Entering the New Era of Menopause Care: The Rise of Personalized Approaches, Including Compounded Options

With boxed warnings removed from several FDA-approved hormone therapy (HT) products and demand for individualized treatment growing, the industry is being pulled toward data-driven, personalized care models.

The new labeling revisions also signal a move toward more nuanced, evidence-based communication of hormone therapy risks.

Meanwhile, the landscape of menopause care is also being transformed by rising patient expectations and telehealth expansion.

Yet, underdiagnosis and undertreatment of common conditions have left a large gap in care for U.S. women.
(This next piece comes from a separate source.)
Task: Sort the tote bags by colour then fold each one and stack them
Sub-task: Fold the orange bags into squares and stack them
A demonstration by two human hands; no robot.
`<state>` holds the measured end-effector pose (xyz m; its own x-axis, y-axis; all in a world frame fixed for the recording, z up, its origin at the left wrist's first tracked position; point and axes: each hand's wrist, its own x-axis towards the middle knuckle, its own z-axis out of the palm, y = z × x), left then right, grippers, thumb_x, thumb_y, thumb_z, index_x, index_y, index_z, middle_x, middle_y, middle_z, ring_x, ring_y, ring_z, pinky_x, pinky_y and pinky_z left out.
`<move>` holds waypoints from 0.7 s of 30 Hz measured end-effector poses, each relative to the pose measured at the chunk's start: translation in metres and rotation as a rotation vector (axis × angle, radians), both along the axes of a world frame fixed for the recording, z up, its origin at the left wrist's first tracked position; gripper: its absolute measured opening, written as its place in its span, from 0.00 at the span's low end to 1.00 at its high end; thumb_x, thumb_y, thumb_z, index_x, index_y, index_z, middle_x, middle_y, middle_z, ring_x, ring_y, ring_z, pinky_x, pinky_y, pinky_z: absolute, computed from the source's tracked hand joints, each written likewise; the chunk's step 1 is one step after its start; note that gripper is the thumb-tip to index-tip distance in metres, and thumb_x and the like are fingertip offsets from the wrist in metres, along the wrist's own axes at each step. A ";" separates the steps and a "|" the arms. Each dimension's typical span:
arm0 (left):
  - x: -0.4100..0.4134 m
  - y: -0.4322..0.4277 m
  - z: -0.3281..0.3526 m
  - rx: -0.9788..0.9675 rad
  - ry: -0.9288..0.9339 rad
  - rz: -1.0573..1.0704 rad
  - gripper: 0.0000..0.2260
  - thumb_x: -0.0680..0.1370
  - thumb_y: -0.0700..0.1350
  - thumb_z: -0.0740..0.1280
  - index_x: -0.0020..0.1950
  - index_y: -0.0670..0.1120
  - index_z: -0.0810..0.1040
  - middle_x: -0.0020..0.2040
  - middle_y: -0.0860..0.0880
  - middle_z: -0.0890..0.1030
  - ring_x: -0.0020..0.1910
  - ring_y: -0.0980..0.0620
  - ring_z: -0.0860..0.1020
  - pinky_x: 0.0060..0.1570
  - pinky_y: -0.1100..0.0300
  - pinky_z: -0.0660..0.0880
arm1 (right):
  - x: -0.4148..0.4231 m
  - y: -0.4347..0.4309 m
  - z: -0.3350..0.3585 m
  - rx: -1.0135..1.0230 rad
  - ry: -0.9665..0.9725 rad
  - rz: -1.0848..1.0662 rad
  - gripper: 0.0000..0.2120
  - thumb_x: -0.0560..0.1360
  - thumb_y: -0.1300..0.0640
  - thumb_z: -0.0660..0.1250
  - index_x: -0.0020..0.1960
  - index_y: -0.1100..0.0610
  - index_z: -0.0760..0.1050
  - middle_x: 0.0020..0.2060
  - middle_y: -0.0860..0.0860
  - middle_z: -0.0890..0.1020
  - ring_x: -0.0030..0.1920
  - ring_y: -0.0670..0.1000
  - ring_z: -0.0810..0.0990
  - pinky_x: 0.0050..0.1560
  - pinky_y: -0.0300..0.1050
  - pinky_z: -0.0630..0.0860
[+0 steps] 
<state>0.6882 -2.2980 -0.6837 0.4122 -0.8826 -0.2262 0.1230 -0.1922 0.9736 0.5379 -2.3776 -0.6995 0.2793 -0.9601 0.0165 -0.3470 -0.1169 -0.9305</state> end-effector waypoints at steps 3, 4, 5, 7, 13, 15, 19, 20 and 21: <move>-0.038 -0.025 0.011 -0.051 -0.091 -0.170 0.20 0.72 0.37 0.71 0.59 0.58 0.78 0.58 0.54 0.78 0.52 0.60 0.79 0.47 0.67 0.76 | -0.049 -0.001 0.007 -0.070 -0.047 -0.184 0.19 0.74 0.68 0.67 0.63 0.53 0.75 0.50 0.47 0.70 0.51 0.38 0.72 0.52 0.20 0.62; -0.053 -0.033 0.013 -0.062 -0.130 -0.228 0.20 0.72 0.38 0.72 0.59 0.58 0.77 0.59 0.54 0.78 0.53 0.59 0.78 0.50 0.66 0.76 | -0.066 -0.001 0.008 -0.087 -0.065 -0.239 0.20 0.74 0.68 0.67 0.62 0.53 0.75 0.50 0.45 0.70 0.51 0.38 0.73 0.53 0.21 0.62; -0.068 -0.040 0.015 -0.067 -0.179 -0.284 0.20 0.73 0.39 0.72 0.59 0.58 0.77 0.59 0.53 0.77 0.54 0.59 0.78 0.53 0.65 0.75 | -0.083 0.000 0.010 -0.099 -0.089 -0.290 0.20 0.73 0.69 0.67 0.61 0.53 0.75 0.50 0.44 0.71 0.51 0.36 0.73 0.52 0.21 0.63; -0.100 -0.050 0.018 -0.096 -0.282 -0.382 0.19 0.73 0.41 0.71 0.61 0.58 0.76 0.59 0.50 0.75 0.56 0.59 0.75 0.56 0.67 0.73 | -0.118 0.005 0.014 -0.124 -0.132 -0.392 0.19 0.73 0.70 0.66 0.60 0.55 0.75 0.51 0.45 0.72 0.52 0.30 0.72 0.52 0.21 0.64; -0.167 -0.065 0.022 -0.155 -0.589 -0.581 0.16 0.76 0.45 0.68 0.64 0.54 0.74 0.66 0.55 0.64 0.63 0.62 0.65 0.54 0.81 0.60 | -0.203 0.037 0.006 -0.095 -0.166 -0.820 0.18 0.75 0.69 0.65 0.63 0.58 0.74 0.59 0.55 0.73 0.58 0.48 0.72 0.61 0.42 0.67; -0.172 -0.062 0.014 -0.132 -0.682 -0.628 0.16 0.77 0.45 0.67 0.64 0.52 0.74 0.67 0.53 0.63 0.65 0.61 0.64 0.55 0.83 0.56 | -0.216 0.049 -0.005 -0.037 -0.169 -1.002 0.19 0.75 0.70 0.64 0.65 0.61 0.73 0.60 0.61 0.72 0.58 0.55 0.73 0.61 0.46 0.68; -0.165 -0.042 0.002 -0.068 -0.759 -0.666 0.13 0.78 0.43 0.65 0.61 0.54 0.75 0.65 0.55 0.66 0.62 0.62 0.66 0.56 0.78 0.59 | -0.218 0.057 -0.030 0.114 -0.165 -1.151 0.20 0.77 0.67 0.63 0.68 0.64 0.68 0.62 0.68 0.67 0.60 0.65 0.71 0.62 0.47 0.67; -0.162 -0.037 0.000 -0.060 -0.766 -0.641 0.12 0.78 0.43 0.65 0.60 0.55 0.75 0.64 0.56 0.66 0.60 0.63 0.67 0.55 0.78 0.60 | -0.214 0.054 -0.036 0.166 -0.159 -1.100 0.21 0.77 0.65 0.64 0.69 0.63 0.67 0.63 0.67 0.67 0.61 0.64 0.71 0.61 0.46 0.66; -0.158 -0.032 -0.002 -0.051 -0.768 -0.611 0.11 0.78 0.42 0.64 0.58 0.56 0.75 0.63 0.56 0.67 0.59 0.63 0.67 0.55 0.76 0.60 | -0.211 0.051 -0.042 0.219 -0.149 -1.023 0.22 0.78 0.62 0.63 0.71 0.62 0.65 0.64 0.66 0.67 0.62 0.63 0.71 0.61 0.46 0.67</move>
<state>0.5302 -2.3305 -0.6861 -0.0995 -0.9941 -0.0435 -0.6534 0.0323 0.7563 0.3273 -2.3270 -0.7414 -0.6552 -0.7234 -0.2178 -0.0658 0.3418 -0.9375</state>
Despite recent developments, widespread transformation is still in its early stages.

This post serves as a central resource hub for exploring how personalized hormone therapy fits into today’s menopause care landscape from an industry, business, and clinical perspective in 2025 and beyond.

Read our related guides on this topic:

Industry Predictions: The Post–Black Box Era of Menopause Care
Usage Trends: The Changing Landscape of Menopausal Hormone Therapy
Analysis: Makena Withdrawal & Compounded Progesterone Alternatives
Clinical Science: Justifications for Compounded Bioidentical Options

Restore Health Consulting has accurately predicted several major industry shifts before they happened, including that consumer demand for individualized HRT would rise and that telehealth would evolve to ongoing complex care management. We’re now helping organizations operationalize the changes unfolding in real time.
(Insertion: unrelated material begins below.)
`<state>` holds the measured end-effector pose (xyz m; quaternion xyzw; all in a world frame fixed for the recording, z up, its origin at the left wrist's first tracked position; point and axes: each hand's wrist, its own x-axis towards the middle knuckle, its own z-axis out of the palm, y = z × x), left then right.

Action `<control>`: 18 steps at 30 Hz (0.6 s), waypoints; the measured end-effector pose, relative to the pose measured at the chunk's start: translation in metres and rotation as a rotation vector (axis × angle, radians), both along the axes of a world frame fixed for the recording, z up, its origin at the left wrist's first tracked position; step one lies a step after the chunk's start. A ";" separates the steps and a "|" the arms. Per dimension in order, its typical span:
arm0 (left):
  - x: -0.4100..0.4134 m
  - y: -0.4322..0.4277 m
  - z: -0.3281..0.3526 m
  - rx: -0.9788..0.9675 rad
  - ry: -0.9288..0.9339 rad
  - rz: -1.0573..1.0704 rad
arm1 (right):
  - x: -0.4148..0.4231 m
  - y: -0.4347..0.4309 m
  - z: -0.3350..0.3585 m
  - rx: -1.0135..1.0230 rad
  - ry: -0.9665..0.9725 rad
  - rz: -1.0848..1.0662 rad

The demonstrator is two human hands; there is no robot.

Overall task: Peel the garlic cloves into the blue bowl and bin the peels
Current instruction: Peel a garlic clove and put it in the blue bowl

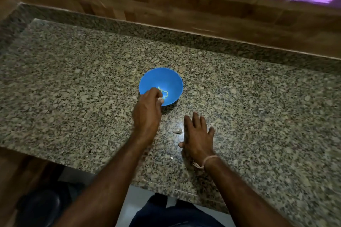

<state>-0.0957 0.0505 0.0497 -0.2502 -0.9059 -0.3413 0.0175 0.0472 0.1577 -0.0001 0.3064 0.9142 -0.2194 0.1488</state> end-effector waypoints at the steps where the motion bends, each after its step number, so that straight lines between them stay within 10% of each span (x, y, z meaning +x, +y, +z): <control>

As menopause care evolves, so must the pharmacies and outsourcing facilities that support it. If you're positioning for growth in the new menopause care landscape, connect with us today.

Menopause Market Predictions

Barriers to treatment may explain why the current US market for menopause-related products and services is relatively modest, less than $6 billion. However, there are significant untapped opportunities.

By 2030, 65 million American women will be in one of the three stages of menopause. With higher treatment uptake, the market could grow from under $6 billion today to $40 billion—or even surpass $100 billion, according to some estimates.

Where Compounded Hormone Therapy Fits In

For pharmacies and outsourcing facilities, compounded hormone therapy is sometimes used when prescribers determine that individualized formulations are appropriate and commercially available therapies are not suitable for a particular patient.

This shift is creating new clinical, operational, and regulatory considerations for:

503A pharmacies
503B outsourcing facilities
Telehealth partners

Personalized Hormone Therapy vs. Compounded Bioidentical Hormone Therapy

The backbone of hormone therapy compounding long rested on bioidentical hormones, also known as compounded bioidentical hormone therapy (cBHT).

Compounding has historically included formulations using hormones structurally identical to those produced in the human body.

Many patients still associate compounded hormone therapy with bioidentical hormones only, but the reality is much broader.

Compounding Beyond the “Bioidentical Benefits”

The argument for compounding bioidentical hormones is no longer as useful as it was, given that many FDA-approved topical products and some oral products also contain bioidentical estradiol (E2) and progesterone.

However, pharmacies can also compound other bioidentical hormones that are not found in FDA-approved products. In addition, pharmacies don’t compound only bioidentical hormones—they can compound non-bioidentical hormones too.

Therefore, the differences between FDA-approved therapies and compounded options remain distinct, particularly regarding formulation flexibility.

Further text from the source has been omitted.